Problem details: Output, word for word, the lines of this listing that fall between the line with "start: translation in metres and" and the line with "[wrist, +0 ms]", counting both of those lines, and no others.

Dataset excerpts:
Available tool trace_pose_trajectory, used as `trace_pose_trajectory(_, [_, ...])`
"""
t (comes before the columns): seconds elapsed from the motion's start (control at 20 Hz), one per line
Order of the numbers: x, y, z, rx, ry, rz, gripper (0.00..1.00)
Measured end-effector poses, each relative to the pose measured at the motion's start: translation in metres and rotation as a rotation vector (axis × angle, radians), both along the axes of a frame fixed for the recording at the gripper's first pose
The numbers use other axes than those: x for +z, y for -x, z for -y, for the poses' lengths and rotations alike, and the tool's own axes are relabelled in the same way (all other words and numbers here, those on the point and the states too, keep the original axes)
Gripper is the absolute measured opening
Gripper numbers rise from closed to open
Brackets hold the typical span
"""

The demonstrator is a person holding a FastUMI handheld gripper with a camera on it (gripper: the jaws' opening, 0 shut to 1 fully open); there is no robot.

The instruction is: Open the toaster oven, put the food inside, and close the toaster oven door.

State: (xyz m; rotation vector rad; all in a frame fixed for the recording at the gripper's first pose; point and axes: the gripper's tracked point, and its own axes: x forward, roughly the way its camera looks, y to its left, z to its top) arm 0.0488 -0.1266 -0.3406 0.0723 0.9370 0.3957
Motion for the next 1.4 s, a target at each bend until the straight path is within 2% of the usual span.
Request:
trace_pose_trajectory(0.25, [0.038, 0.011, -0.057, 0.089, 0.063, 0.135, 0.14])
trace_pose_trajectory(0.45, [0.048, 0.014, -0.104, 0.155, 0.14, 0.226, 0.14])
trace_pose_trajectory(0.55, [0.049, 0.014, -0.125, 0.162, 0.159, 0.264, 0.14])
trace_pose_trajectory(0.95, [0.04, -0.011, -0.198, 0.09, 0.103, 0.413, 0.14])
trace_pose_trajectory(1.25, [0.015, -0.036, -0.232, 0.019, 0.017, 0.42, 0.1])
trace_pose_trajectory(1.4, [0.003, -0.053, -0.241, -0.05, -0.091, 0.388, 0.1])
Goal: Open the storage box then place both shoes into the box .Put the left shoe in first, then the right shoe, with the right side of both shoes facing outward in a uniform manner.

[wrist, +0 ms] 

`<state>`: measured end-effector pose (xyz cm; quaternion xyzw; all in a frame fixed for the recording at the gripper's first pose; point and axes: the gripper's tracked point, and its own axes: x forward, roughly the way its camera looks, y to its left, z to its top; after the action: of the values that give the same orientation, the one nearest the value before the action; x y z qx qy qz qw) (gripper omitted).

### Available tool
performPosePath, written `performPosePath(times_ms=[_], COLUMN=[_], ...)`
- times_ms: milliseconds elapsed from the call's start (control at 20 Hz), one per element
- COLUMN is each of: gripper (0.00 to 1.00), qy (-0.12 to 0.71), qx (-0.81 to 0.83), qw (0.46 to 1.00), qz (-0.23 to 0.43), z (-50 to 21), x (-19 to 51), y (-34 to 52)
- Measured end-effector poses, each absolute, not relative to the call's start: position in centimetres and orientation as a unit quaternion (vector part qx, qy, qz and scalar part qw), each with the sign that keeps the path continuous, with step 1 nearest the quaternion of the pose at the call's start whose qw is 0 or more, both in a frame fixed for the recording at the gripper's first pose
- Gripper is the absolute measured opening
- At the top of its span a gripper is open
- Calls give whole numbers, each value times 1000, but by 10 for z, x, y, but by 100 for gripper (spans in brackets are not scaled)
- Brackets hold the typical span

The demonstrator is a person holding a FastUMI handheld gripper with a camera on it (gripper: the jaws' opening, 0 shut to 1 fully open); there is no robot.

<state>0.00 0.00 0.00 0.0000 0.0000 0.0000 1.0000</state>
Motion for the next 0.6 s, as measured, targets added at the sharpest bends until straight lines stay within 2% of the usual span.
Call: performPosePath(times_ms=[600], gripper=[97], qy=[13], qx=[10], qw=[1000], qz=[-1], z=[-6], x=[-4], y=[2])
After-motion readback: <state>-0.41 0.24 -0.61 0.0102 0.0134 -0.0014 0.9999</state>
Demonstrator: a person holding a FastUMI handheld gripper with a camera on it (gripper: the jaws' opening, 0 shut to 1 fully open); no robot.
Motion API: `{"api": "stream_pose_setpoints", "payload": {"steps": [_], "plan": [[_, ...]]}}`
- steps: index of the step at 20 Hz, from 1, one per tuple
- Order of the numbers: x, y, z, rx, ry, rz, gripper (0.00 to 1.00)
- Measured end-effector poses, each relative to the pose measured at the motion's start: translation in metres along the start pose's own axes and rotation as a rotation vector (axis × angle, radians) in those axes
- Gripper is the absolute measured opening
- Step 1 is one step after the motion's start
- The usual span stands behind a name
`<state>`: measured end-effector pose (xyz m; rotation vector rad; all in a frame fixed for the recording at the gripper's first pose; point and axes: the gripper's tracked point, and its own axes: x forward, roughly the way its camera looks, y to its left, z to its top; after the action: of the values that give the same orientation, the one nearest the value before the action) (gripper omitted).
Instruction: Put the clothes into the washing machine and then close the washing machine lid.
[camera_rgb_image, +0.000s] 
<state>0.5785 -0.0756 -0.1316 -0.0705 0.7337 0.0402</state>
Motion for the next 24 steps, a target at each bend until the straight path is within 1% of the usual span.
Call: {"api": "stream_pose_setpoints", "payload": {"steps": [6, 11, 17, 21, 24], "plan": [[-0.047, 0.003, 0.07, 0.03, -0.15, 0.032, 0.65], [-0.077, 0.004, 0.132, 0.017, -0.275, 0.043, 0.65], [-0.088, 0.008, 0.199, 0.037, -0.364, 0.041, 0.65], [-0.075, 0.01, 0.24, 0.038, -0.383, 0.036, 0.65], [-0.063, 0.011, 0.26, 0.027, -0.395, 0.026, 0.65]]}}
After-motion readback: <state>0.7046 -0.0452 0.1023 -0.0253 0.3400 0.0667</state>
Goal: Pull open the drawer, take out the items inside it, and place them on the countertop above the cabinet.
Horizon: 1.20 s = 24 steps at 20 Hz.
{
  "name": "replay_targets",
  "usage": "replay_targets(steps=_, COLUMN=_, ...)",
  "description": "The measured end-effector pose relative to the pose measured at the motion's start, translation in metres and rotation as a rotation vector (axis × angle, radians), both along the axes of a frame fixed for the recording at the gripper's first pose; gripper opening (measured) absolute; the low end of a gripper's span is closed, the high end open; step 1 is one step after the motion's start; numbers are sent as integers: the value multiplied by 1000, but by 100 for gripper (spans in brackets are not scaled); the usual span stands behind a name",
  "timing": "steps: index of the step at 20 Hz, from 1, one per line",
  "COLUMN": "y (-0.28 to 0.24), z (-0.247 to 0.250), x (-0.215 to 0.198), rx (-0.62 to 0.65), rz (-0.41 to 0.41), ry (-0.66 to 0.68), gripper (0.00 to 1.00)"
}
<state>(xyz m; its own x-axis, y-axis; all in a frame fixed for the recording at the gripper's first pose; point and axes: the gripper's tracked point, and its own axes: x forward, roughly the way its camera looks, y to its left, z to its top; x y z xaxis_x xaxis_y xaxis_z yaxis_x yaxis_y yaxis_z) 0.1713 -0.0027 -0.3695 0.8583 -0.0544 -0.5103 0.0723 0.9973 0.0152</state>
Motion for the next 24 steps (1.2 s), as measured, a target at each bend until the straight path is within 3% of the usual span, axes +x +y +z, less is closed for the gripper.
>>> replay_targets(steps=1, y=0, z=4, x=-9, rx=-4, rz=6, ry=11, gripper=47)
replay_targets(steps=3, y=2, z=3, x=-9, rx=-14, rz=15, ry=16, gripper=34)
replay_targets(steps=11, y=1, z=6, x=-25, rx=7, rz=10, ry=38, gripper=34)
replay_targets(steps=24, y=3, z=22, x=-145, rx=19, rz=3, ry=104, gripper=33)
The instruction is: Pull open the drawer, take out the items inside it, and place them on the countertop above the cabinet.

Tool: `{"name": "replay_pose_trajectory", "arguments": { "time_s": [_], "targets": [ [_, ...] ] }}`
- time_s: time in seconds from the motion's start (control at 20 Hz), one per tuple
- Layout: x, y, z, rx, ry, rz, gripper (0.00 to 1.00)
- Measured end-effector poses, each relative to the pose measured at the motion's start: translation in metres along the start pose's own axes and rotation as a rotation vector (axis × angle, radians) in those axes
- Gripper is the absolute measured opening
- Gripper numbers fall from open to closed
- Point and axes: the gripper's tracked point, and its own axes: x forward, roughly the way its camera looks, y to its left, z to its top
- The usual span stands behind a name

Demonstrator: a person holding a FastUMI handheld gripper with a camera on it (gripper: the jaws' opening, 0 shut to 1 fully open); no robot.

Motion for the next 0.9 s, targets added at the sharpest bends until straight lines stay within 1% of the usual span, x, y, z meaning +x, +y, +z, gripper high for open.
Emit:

Answer section:
Measured end-effector poses, each relative to the pose measured at the motion's start: translation in metres and rotation as a rotation vector (axis × angle, radians), both along the axes of a frame fixed for the recording at the gripper's first pose
The numbers use other axes than those: x for +z, y for -x, z for -y, for the poses' lengths and rotations alike, and the tool's own axes are relabelled in the same way (all other words and numbers here, those on the point and the states too, keep the original axes)
Gripper is the absolute measured opening
Gripper numbers rise from closed to open
Brackets hold the typical span
"""

The demonstrator is a person holding a FastUMI handheld gripper with a camera on it (gripper: the jaws' opening, 0 shut to 1 fully open); there is no robot.

The instruction is: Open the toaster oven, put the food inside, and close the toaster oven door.

State: (xyz m; rotation vector rad; all in a frame fixed for the recording at the gripper's first pose; point and axes: the gripper's tracked point, and its own axes: x forward, roughly the way its camera looks, y to its left, z to its top) arm 0.0488 -0.1266 -0.3406 0.0723 0.9370 0.3957
Motion for the next 1.4 s, a target at each bend until the straight path is within 2% of the usual span.
Request:
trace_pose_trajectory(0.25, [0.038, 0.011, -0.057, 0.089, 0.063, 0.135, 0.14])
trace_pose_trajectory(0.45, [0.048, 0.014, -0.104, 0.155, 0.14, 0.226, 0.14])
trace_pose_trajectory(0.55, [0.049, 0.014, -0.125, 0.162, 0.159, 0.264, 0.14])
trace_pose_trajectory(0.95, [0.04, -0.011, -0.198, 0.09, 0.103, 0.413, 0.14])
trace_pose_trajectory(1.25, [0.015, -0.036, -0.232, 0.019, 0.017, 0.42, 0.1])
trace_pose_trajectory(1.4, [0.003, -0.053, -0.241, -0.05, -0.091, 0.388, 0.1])
Goal: Open the storage box then place both shoes into the box .Put the left shoe in first, then the right shoe, with the right side of both shoes facing outward in a uniform manner.

[wrist, +0 ms] 

The answer has been supplied in full.